IDApython is very powerful, but IDApython can only output information about one module each time it is executed. If you want to process the information of multiple modules at the same time, the python RPC服务通信mechanism can be used as a good choice.
This is mainly about some issues that need to be paid attention to when using RPC communication to prevent reverse personnel from stepping on pits like me.
The specific implementation code of RPC communication can refer to: https://blog.csdn.net/weixin_30955617/article/details/95011695
PYTHON3 can read this: https://www.jianshu.com/p/9987913cf734
host uses server 1010 Port monitoring, idat64.exe uses port 1010 to query the server for necessary information and obtain the returned data.

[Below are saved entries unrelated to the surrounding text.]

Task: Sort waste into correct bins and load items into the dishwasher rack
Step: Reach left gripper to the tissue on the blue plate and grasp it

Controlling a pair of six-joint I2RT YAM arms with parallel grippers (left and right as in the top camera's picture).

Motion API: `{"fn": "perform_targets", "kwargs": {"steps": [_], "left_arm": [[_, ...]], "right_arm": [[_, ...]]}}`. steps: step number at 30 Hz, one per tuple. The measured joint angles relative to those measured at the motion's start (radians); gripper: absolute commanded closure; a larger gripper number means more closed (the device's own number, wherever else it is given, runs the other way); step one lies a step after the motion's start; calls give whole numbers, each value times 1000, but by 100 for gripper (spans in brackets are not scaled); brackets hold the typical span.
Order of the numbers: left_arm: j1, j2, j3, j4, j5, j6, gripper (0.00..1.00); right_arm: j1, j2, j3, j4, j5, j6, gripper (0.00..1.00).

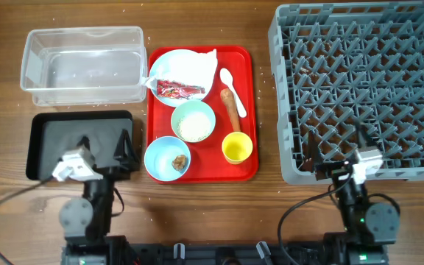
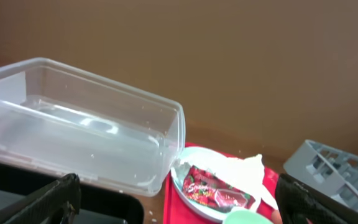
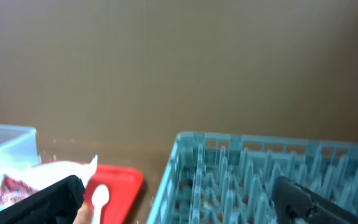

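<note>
A red tray (image 1: 157, 110) holds a white plate (image 1: 175, 62) with a red snack wrapper (image 1: 179, 90) and a crumpled napkin, a white spoon (image 1: 231, 90), a sausage (image 1: 231, 112), a green bowl (image 1: 193, 121), a blue bowl (image 1: 166, 158) with a scrap of food, and a yellow cup (image 1: 236, 147). The grey dishwasher rack (image 1: 359, 88) stands to the right. My left gripper (image 1: 103, 141) hangs open over the black bin (image 1: 50, 136). Over the rack's near edge, my right gripper (image 1: 335, 138) stands open with nothing in it.
A clear plastic bin (image 1: 83, 66) stands at the back left, behind the black bin. Crumbs are scattered on the wooden table (image 1: 205, 210). Cables trail from both arm bases at the table's front edge.
Both wrists have risen and tilted up; their views now show more wall and less table. Both grippers stay open and nothing on the tray has moved.
</note>
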Motion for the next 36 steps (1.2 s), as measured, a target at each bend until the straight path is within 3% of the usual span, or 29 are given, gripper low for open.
{"fn": "perform_targets", "kwargs": {"steps": [5, 15, 20, 30, 36], "left_arm": [[0, 351, 377, -57, 3, 3, 0], [-84, 1195, 1339, -586, 93, 114, 0], [-201, 1527, 1656, -785, 92, 184, 0], [-342, 1934, 1688, -816, 100, 209, 0], [-343, 2003, 1688, -845, 60, 169, 0]], "right_arm": [[0, 216, 300, -105, -41, -50, 0], [0, 702, 837, -512, -101, -71, 0], [0, 867, 971, -644, -123, -71, 0], [0, 1038, 982, -709, -206, 54, 0], [0, 1099, 982, -721, -230, 109, 0]]}}
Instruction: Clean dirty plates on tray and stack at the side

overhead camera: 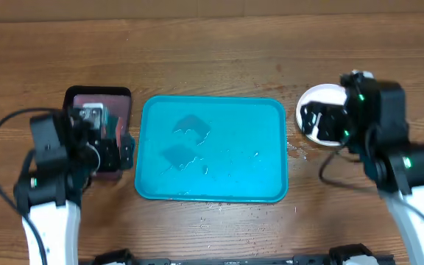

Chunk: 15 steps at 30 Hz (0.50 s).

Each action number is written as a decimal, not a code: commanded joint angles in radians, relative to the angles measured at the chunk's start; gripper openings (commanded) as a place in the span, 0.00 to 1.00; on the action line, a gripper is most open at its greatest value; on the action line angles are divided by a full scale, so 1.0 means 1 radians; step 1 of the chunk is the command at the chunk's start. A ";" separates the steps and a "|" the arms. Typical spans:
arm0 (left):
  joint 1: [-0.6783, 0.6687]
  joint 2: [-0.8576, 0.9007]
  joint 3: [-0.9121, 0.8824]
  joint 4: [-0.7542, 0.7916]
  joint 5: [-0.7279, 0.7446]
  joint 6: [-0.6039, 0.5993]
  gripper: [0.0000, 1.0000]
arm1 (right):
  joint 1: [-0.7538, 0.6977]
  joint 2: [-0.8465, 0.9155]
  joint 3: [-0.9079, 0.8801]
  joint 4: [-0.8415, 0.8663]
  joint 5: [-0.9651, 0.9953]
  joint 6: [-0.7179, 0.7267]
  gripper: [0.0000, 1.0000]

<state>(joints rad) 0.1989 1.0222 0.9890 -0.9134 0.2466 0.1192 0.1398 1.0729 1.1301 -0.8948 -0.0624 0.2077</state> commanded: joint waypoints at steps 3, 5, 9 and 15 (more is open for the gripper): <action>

But when the communication is actually running, the port relative to the external address of the server's idat64.exe is not fixed at 1010, but changes all the time. As shown below.
Use netstat -ano to find that the external address (idat64.exe) has been changing (the second column in the figure). The maximum port number is 65535, as shown in the figure. After the port number is increased to 65534, the external address starts directly from 1010. Increment the port number for communication.
DEBUG
1. Errors that easily occur during IDApython debugging:
ConnectionRefusedError: [WinError 10061] The server is not turned on (sometimes no error is reported, IDA直接卡死没反应)
2. During IDA batch processing of some modules, the RPC communication suddenly stopped to the beginning of a certain module and no longer continued, causing the program to be suspended. 但是单独跑一个模块时,发现IDApython并没有出现任何问题。
No matter how long the RPC has been in communication, as long as it reaches the module, the communication will definitely be suspended.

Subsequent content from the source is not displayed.